Goal of the exercise | What lines in the records below contain the string "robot"? Copy every one.

Stored items from a collection

**********

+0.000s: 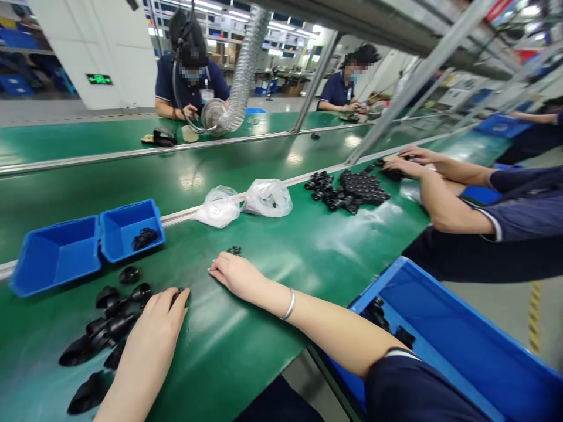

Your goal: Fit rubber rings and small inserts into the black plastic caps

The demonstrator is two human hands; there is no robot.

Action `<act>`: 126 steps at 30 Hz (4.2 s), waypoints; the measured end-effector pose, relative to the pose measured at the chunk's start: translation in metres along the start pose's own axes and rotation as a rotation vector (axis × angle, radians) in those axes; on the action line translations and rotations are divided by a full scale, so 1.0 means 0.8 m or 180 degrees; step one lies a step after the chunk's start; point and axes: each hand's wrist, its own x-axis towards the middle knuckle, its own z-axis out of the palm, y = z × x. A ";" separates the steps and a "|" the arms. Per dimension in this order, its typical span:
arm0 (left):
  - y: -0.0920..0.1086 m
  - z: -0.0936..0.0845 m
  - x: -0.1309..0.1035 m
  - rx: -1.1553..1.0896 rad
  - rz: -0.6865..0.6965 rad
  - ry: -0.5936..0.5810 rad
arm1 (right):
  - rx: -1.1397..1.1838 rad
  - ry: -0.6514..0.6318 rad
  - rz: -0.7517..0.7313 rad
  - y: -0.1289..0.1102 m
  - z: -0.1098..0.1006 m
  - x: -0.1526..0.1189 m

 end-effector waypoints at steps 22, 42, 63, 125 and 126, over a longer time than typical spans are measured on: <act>0.046 -0.039 0.005 -0.4604 -0.2089 -0.0962 | 0.0319 -0.0021 -0.0151 0.008 0.006 0.000; 0.057 -0.034 0.006 -0.6065 -0.2417 -0.0613 | 0.2870 0.0082 0.0968 -0.039 -0.022 -0.044; 0.063 -0.009 -0.011 -0.3485 -0.1312 -0.0657 | -0.0036 0.0762 -0.1279 -0.069 -0.001 -0.064; 0.059 -0.005 0.000 -0.5829 -0.2249 -0.0603 | 0.0122 -0.0045 -0.1168 -0.060 -0.005 -0.069; 0.059 -0.004 -0.001 -0.5762 -0.2216 -0.0604 | 0.0082 -0.0085 -0.1179 -0.060 -0.006 -0.069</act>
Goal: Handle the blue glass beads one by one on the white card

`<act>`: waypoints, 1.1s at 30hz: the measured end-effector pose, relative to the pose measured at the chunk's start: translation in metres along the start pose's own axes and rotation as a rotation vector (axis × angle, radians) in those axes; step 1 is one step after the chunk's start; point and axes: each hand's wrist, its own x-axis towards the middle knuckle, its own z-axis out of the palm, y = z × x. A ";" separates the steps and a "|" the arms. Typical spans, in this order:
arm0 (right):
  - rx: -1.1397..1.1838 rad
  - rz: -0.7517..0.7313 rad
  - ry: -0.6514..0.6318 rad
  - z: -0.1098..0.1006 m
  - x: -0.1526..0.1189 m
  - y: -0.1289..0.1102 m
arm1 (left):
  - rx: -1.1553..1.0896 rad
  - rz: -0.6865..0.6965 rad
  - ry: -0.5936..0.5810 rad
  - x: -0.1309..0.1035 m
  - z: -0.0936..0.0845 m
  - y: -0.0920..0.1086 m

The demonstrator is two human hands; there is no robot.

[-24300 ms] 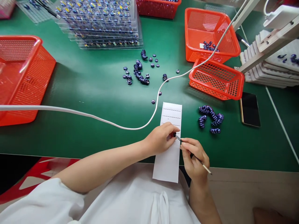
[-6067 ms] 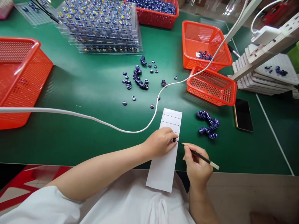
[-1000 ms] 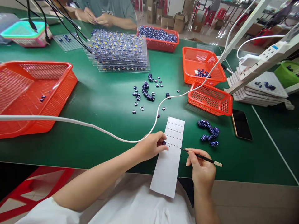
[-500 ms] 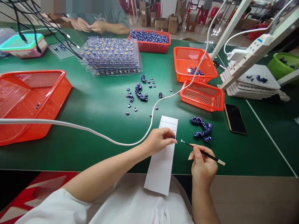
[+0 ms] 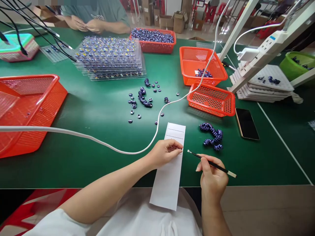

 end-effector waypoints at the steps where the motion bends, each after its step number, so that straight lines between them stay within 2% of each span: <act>1: -0.010 0.000 -0.003 0.000 0.000 0.000 | 0.011 0.010 0.005 0.000 0.000 -0.001; 7: -0.119 -0.006 -0.019 0.000 -0.003 0.000 | 0.099 0.106 0.029 0.000 0.005 -0.006; 19: -0.366 -0.051 -0.121 -0.002 -0.005 -0.004 | 0.344 0.277 -0.001 -0.003 0.007 -0.009; 33: -0.430 -0.115 -0.158 0.000 -0.005 -0.005 | 0.451 0.332 0.002 -0.004 0.007 -0.011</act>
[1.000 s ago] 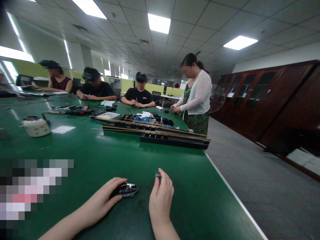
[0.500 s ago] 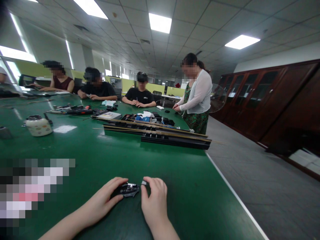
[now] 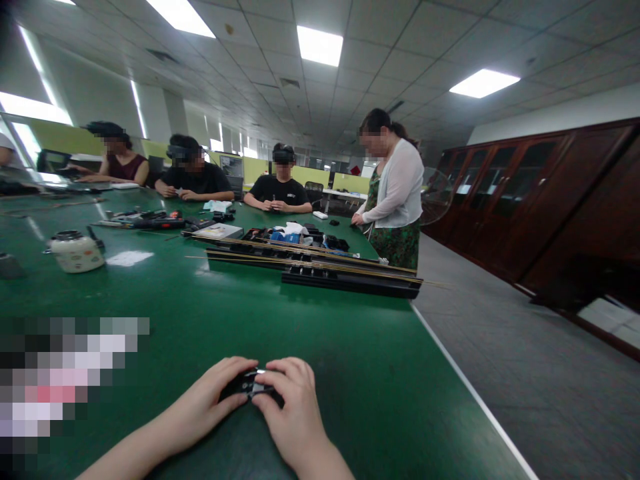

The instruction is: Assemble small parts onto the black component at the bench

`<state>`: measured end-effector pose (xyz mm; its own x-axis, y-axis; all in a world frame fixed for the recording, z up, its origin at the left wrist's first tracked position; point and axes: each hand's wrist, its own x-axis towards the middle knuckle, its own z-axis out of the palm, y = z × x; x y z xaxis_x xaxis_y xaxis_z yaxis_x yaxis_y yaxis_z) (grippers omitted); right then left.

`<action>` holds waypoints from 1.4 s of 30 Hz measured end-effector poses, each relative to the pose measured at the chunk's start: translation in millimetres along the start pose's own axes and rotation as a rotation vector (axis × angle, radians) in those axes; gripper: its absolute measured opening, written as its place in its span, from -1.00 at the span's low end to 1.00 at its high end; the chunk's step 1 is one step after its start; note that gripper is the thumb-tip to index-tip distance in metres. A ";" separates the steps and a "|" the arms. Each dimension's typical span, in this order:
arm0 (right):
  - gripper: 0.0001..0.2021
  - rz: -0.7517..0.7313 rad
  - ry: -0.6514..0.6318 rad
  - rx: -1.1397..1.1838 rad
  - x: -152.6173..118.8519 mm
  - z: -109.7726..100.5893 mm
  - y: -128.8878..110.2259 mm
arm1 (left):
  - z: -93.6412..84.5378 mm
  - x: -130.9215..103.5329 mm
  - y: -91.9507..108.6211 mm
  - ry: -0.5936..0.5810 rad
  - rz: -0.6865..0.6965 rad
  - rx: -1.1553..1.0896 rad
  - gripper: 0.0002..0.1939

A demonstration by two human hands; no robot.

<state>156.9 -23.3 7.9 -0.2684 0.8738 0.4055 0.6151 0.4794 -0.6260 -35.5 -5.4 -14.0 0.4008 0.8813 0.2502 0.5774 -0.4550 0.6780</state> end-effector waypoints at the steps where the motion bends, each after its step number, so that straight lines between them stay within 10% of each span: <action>1: -0.78 0.000 -0.005 -0.018 0.1 0.3 0.8 | 0.1 -0.1 0.0 0.000 0.002 -0.002 -0.62; 42: -0.70 0.133 -0.129 0.026 0.6 0.0 4.4 | 0.4 0.5 3.1 0.016 0.023 0.020 -0.63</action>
<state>159.4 -20.7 5.4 -0.2804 0.9319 0.2303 0.6325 0.3598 -0.6859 -33.3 -6.5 -12.1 0.4029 0.8726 0.2762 0.5824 -0.4772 0.6581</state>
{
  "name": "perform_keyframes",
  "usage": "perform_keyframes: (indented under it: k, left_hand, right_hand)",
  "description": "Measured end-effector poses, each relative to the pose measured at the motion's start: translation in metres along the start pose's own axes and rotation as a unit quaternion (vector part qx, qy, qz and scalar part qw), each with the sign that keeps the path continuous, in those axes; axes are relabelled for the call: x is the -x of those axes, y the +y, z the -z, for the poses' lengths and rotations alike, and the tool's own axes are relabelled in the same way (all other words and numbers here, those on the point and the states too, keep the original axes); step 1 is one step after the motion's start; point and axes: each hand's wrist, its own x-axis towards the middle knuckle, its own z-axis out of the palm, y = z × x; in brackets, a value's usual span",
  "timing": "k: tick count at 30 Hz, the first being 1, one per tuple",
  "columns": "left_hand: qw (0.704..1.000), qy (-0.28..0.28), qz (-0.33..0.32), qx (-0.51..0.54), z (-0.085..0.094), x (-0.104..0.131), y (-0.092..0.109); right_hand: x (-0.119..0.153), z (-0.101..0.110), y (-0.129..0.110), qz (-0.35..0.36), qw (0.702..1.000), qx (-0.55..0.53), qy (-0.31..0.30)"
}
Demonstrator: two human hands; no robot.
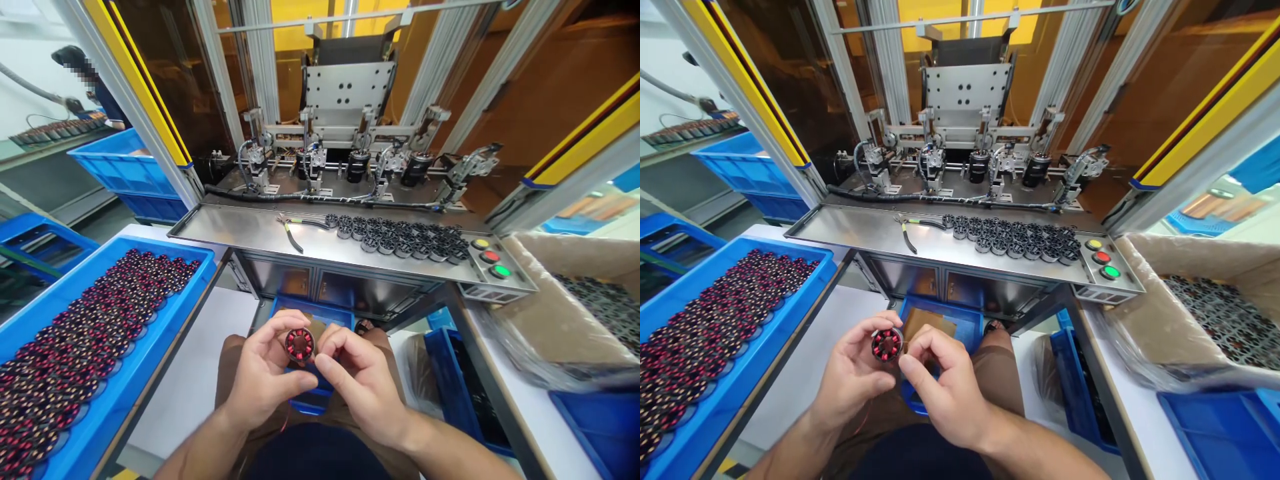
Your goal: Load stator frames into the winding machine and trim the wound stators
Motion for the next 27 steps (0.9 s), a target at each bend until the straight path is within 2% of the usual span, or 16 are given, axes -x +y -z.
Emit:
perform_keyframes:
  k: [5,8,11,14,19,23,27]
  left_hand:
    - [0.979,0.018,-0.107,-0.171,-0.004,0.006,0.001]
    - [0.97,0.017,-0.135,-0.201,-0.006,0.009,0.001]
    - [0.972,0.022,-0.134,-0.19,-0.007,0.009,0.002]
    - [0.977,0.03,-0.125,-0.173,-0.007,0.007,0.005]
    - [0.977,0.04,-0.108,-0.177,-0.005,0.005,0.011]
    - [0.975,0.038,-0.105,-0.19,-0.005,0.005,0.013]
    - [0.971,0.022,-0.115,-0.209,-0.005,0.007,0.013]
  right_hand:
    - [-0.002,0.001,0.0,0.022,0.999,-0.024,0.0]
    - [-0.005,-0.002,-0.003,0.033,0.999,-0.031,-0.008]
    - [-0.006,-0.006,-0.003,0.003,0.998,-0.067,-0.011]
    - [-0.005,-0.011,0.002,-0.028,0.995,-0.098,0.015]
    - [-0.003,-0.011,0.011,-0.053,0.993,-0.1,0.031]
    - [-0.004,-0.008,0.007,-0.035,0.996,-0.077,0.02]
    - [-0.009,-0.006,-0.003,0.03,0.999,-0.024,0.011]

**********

Response |
The demonstrator is two human hands; there is no robot.
The demonstrator is two human hands; there is no robot.
A demonstration by two human hands; no robot.
Demonstrator: two human hands; no robot.

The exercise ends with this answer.